The listing should be printed again without a single change.

** Opening Supplied material block **

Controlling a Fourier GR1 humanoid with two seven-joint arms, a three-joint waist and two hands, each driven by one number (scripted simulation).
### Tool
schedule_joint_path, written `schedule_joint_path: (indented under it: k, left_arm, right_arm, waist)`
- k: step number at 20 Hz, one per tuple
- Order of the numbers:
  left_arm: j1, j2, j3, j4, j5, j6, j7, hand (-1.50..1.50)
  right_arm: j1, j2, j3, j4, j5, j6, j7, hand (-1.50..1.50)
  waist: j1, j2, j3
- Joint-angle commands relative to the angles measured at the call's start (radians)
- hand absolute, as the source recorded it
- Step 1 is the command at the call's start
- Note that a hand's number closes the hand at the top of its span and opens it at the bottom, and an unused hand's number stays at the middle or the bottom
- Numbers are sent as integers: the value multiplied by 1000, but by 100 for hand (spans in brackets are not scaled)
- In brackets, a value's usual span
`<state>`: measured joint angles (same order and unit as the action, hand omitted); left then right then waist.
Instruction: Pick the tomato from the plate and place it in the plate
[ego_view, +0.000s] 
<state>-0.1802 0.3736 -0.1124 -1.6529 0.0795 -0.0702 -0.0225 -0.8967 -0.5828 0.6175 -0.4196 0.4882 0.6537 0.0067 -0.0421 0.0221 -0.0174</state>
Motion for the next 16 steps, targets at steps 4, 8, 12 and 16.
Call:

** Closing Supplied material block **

● **Answer space**
Controlling a Fourier GR1 humanoid with two seven-joint arms, a three-joint waist and two hands, each driven by one number (scripted simulation).
### Tool
schedule_joint_path, written `schedule_joint_path: (indented under it: k, left_arm, right_arm, waist)`
- k: step number at 20 Hz, one per tuple
- Order of the numbers:
  left_arm: j1, j2, j3, j4, j5, j6, j7, hand (-1.50..1.50)
  right_arm: j1, j2, j3, j4, j5, j6, j7, hand (-1.50..1.50)
  waist: j1, j2, j3
- Joint-angle commands relative to the angles measured at the call's start (radians)
- hand absolute, as the source recorded it
- Step 1 is the command at the call's start
- Note that a hand's number closes the hand at the top of its span and opens it at the bottom, and an unused hand's number stays at the middle or the bottom
- Numbers are sent as integers: the value multiplied by 1000, but by 100 for hand (spans in brackets are not scaled)
- In brackets, a value's usual span
`<state>`: measured joint angles (same order and unit as the action, hand omitted); left then right then waist.
Instruction: Pick the tomato from the plate and place it in the plate
[ego_view, +0.000s] 
<state>-0.1802 0.3736 -0.1124 -1.6529 0.0795 -0.0702 -0.0225 -0.8967 -0.5828 0.6175 -0.4196 0.4882 0.6537 0.0067 -0.0421 0.0221 -0.0174</state>
Motion for the next 16 steps, targets at steps 4, 8, 12 and 16.
Call:

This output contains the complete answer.